▶ Exercise goal
Omit every picture, and retype the lines that run from the beginning of the data below through the line containing "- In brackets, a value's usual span", inclusive.

<<<<

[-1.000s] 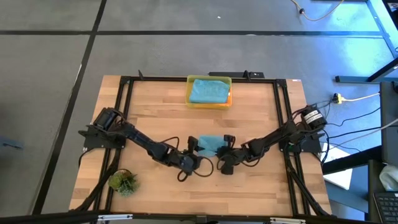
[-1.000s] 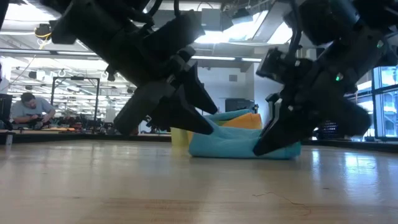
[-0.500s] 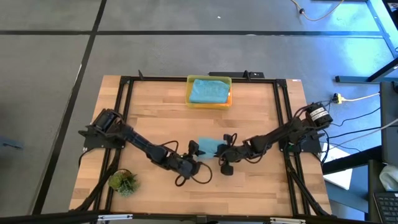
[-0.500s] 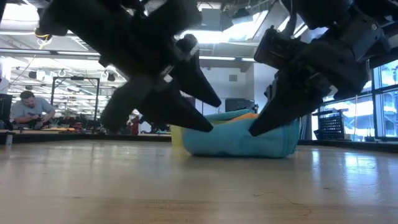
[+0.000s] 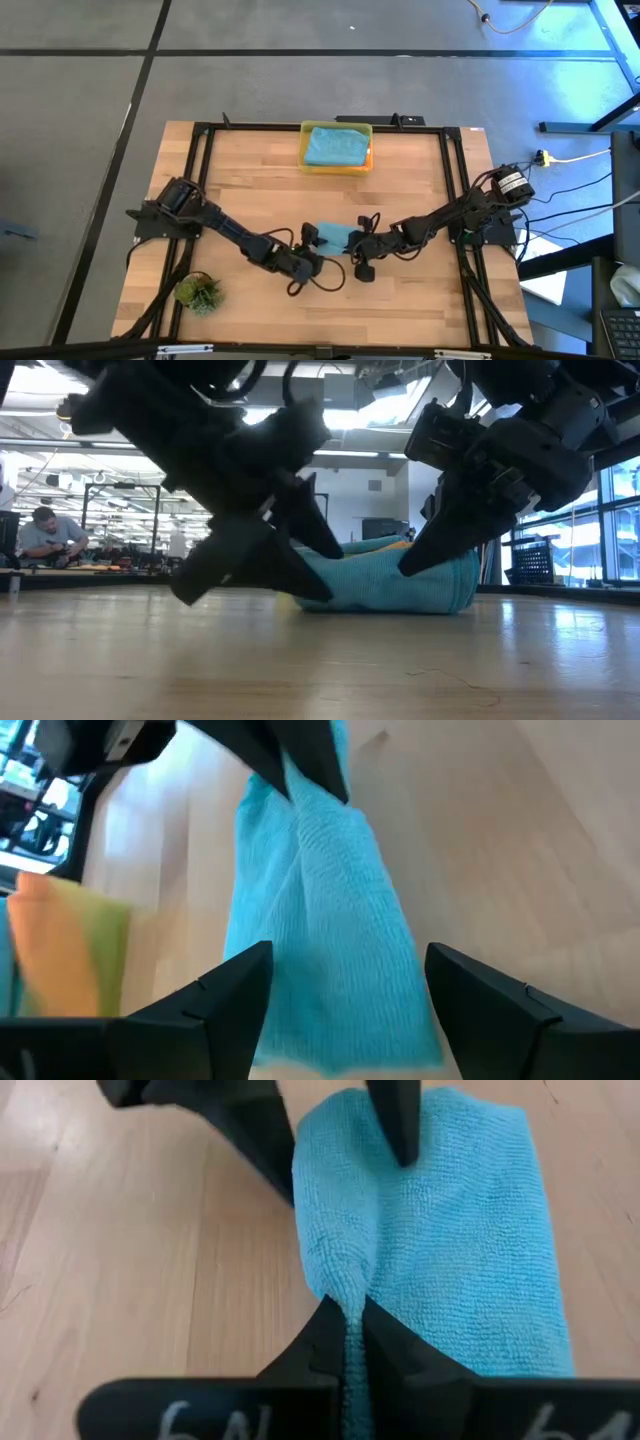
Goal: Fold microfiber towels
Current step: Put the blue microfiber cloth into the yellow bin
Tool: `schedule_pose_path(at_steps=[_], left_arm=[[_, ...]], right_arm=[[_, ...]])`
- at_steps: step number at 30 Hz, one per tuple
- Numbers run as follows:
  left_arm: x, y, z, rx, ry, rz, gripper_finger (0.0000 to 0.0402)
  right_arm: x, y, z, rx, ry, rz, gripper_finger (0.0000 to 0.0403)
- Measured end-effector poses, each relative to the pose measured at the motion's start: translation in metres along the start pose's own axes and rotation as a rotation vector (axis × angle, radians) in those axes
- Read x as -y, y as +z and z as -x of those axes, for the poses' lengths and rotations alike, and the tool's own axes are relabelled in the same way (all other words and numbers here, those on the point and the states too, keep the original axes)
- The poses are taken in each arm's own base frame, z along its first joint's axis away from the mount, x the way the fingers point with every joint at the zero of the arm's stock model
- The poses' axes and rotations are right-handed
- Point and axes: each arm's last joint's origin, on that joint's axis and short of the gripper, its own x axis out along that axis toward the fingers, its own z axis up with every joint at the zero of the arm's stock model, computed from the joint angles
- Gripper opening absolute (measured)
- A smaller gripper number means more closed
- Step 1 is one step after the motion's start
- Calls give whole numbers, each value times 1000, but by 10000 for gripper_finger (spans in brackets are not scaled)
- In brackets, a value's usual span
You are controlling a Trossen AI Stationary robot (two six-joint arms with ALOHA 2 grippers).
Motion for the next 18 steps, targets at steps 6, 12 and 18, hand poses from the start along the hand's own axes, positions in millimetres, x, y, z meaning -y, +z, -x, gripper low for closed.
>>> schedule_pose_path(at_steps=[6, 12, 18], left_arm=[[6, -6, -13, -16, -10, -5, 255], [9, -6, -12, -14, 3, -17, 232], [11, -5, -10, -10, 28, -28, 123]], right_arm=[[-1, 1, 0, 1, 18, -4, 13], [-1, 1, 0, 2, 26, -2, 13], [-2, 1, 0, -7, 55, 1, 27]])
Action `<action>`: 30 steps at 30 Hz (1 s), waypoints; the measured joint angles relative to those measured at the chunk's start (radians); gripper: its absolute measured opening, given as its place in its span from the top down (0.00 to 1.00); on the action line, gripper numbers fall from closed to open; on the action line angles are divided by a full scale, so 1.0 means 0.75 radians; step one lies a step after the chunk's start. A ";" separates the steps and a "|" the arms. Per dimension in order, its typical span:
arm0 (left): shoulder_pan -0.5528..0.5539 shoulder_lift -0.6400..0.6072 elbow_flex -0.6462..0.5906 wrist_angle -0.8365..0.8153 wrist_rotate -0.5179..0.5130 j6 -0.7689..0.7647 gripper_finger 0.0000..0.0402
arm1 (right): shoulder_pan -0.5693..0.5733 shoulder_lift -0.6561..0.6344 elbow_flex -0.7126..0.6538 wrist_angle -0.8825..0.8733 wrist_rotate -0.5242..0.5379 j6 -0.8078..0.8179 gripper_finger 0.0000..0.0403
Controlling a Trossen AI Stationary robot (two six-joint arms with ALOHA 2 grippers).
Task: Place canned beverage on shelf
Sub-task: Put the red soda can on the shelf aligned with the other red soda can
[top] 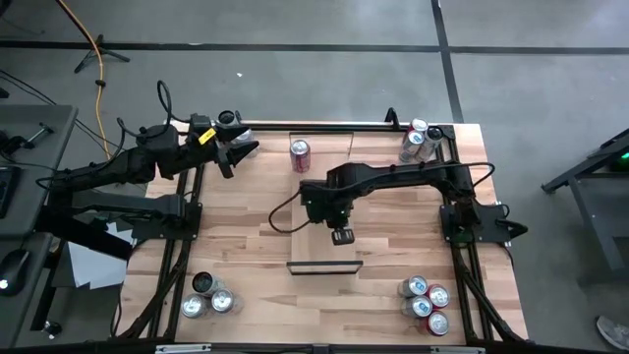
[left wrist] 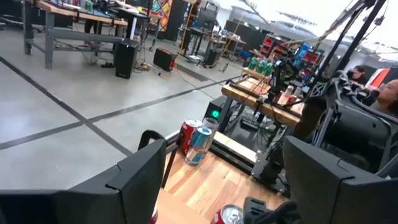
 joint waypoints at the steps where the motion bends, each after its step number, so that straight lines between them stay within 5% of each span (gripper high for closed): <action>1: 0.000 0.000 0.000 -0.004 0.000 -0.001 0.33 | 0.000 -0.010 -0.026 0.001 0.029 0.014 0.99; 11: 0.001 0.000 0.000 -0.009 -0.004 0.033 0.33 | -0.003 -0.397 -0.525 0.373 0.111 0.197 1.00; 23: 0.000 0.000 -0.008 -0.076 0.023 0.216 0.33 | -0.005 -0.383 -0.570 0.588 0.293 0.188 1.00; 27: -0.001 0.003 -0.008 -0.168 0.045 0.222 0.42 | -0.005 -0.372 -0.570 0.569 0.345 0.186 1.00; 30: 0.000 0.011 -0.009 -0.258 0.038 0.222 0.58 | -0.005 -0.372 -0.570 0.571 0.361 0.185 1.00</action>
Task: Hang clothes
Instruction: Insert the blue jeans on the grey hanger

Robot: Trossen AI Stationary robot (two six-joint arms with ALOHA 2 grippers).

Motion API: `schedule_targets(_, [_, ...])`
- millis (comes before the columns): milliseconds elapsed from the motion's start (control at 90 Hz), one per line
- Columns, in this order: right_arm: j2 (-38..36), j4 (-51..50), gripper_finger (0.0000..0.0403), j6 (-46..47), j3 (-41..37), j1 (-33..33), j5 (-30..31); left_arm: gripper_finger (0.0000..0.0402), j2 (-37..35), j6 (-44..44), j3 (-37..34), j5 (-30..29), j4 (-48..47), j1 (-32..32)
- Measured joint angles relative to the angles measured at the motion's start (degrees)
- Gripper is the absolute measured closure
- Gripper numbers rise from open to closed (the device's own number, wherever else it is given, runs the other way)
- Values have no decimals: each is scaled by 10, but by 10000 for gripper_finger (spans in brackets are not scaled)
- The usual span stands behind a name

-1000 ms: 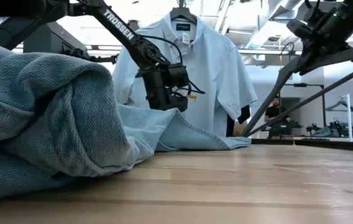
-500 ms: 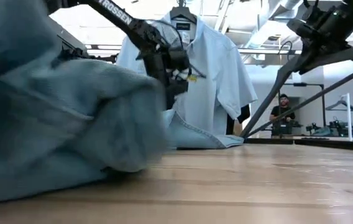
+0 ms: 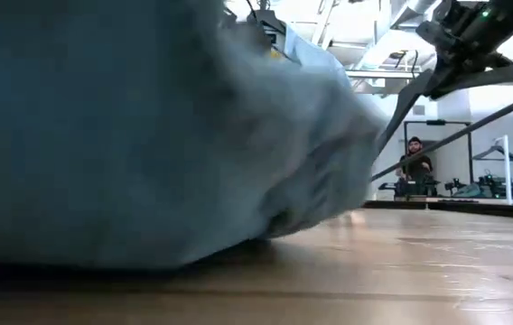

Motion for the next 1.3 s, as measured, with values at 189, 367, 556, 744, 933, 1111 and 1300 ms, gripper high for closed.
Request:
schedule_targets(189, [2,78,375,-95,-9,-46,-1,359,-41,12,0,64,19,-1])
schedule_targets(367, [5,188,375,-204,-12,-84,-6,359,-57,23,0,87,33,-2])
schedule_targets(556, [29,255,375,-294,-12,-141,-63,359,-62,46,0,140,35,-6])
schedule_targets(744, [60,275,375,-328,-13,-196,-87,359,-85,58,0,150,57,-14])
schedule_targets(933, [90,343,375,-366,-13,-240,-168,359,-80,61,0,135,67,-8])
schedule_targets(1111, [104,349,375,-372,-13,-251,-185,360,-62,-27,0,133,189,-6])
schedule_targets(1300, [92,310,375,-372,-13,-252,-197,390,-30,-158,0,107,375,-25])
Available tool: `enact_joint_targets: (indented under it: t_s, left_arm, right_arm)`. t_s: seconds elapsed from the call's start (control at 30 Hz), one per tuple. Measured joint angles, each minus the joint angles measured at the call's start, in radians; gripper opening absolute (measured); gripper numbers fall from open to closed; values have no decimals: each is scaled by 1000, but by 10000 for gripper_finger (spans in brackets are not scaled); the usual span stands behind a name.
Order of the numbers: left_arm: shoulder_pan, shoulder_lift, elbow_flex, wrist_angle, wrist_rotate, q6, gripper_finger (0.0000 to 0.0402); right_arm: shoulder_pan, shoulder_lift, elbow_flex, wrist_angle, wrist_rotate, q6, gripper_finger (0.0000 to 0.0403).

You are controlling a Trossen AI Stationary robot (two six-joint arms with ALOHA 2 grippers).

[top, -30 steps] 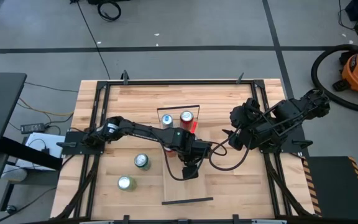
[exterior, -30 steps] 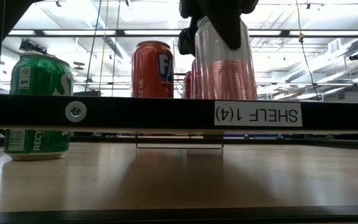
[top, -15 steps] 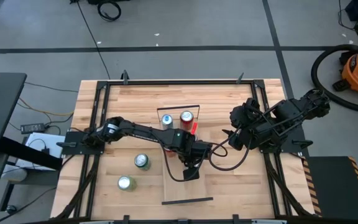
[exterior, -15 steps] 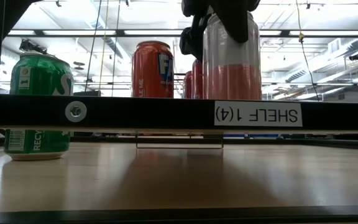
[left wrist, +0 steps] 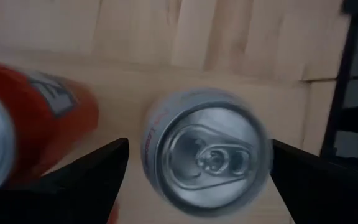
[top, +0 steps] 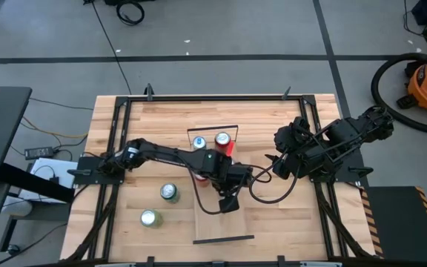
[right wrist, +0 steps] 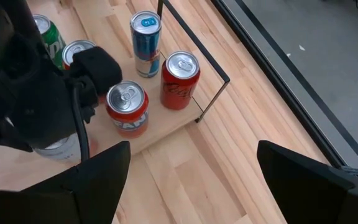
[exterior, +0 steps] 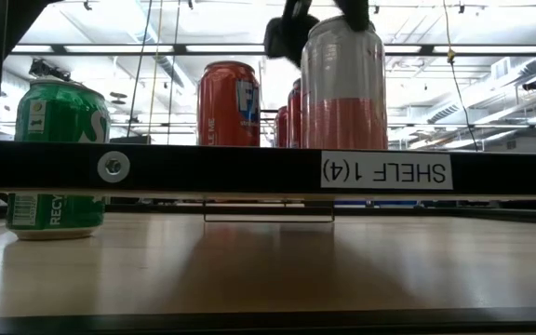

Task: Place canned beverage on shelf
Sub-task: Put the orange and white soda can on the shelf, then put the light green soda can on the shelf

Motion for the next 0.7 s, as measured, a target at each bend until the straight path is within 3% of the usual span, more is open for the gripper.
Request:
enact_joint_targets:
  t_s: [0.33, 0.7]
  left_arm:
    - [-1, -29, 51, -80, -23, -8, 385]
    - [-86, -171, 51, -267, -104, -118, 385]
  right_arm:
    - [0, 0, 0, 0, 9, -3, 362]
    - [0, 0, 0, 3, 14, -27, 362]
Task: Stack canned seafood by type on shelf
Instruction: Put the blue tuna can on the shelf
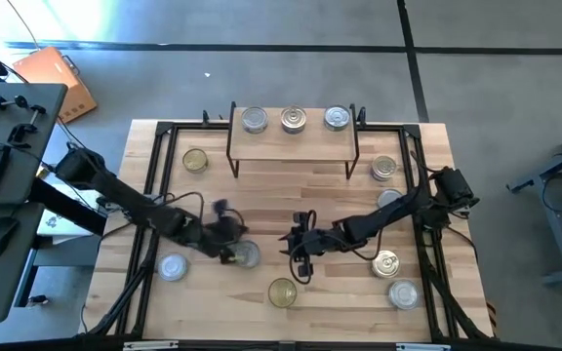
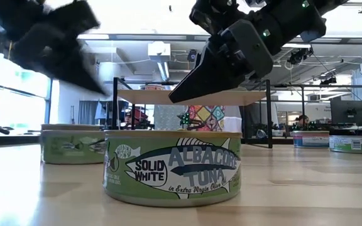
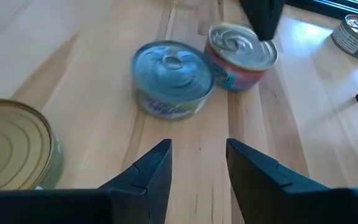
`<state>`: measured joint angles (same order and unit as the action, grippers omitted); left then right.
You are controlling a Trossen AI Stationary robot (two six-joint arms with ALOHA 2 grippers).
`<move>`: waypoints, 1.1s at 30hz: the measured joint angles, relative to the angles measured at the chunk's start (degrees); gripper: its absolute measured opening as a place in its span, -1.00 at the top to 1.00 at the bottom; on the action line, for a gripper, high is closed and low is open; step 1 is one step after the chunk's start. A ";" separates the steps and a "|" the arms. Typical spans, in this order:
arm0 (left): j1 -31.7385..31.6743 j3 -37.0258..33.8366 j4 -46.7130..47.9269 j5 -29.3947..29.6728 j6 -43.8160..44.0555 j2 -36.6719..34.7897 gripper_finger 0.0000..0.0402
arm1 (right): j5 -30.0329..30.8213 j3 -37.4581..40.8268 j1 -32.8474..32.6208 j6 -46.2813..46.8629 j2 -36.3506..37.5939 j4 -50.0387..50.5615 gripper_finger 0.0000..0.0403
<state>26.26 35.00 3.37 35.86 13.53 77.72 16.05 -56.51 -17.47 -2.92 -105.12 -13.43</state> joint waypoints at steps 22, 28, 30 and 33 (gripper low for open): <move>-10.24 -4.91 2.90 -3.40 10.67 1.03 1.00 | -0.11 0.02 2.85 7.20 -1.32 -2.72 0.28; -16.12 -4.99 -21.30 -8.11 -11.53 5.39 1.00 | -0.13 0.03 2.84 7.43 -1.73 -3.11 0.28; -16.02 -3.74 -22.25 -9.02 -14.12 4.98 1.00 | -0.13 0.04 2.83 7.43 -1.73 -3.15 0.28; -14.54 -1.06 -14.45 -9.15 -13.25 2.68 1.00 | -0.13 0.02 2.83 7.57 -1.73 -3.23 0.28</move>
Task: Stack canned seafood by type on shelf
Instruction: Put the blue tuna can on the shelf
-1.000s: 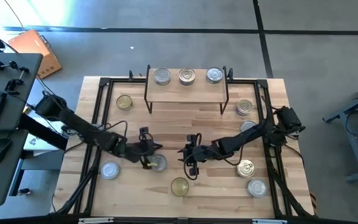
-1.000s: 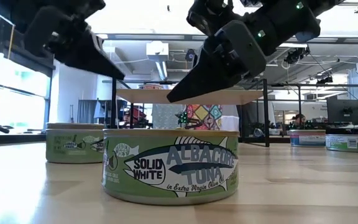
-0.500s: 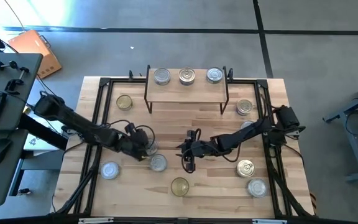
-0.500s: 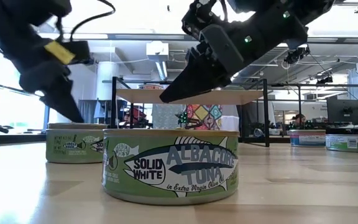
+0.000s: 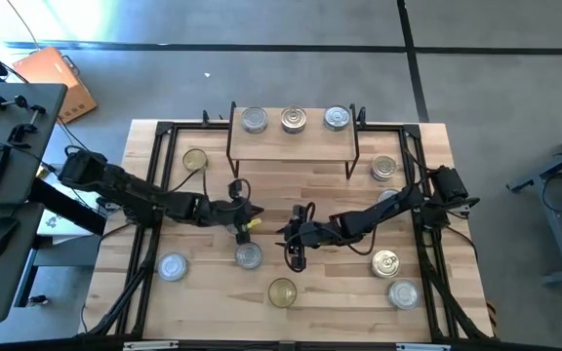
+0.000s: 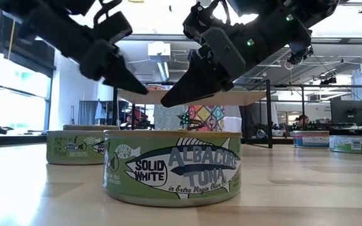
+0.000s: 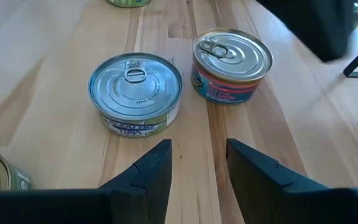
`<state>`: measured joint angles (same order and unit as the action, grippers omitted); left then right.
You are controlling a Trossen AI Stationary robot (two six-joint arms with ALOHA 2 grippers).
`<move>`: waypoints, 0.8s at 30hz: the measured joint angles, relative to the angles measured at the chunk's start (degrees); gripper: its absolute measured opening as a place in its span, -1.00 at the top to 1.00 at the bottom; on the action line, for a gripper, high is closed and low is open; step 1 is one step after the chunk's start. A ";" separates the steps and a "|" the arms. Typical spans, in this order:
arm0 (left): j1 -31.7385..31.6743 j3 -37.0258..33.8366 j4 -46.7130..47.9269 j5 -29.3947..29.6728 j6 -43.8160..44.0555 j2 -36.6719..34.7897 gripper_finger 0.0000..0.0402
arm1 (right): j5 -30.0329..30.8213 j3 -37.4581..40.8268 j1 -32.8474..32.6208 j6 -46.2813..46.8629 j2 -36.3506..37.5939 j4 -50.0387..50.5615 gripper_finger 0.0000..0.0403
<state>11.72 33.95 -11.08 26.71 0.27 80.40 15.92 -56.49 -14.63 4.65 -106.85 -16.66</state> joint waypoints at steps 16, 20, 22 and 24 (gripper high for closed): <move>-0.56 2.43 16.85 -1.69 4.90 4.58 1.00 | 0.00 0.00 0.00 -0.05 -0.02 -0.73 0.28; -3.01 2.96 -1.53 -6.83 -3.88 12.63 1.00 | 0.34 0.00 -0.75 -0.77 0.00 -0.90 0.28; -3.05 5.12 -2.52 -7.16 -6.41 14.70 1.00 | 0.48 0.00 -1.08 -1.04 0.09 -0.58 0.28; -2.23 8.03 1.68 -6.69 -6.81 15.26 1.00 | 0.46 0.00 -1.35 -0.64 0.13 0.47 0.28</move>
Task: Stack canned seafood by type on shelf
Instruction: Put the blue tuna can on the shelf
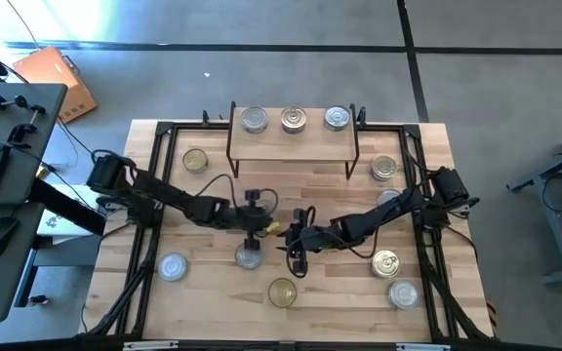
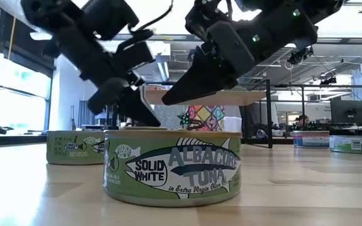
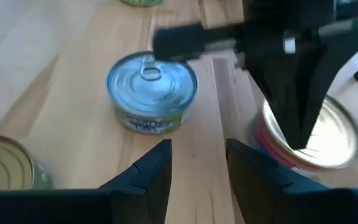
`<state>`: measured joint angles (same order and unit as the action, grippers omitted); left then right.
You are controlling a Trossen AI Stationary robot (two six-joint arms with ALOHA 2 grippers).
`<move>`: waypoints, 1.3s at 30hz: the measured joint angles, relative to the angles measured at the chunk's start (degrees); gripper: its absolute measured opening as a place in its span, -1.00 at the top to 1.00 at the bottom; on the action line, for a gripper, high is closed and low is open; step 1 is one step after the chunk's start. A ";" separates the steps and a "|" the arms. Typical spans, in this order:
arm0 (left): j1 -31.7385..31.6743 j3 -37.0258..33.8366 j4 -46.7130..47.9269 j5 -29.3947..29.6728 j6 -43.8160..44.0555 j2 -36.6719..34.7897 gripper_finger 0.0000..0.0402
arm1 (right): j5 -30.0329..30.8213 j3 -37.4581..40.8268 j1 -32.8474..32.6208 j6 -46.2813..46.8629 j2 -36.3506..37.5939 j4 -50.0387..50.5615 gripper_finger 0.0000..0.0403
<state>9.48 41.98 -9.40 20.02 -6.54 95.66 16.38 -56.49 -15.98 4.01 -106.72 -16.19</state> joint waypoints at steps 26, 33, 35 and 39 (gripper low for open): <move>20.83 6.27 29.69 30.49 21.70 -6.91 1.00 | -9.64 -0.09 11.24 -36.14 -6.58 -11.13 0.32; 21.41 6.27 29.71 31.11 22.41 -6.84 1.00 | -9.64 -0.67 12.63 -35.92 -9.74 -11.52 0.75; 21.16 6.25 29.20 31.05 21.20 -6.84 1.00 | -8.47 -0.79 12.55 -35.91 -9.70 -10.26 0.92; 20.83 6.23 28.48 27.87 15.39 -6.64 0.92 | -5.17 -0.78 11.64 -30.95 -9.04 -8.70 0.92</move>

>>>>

▶ Response for this exercise
[-1.000s] 
[-1.000s] 
[-0.500s] 
[-0.500s] 
[+0.000s] 
Goal: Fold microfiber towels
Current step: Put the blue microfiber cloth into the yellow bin
Tool: `schedule_pose_path(at_steps=[_], left_arm=[[_, ...]], right_arm=[[_, ...]])`
- at_steps: step number at 30 Hz, one per tuple
- Numbers run as follows:
  left_arm: x, y, z, rx, ry, rz, gripper_finger (0.0000 to 0.0402)
  right_arm: x, y, z, rx, ry, rz, gripper_finger (0.0000 to 0.0403)
- Measured end-effector poses, each relative to the pose measured at the motion's start: translation in metres along the start pose's own axes and rotation as a rotation vector (axis × angle, radians) in those axes
- Read x as -y, y as +z and z as -x of those axes, for the poses' lengths and rotations alike, and the tool's own axes are relabelled in the same way (all other words and numbers here, those on the point and the states too, keep the original axes)
- The poses are taken in each arm's own base frame, z along its first joint's axis away from the mount, x the way the fingers point with every joint at the zero of the arm's stock model
- The poses' axes and rotations are right-handed
- Point and axes: each arm's last joint's origin, on that joint's axis and short of the gripper, its own x axis out along that axis toward the fingers, its own z axis up with every joint at the zero of the arm's stock model, computed from the joint angles
- Gripper opening absolute (measured)
- A smaller gripper number means more closed
- Step 1 is one step after the motion's start
- Calls give whole numbers, each value times 1000, but by 10000 for gripper_finger (spans in brackets are not scaled)
- In brackets, a value's usual span

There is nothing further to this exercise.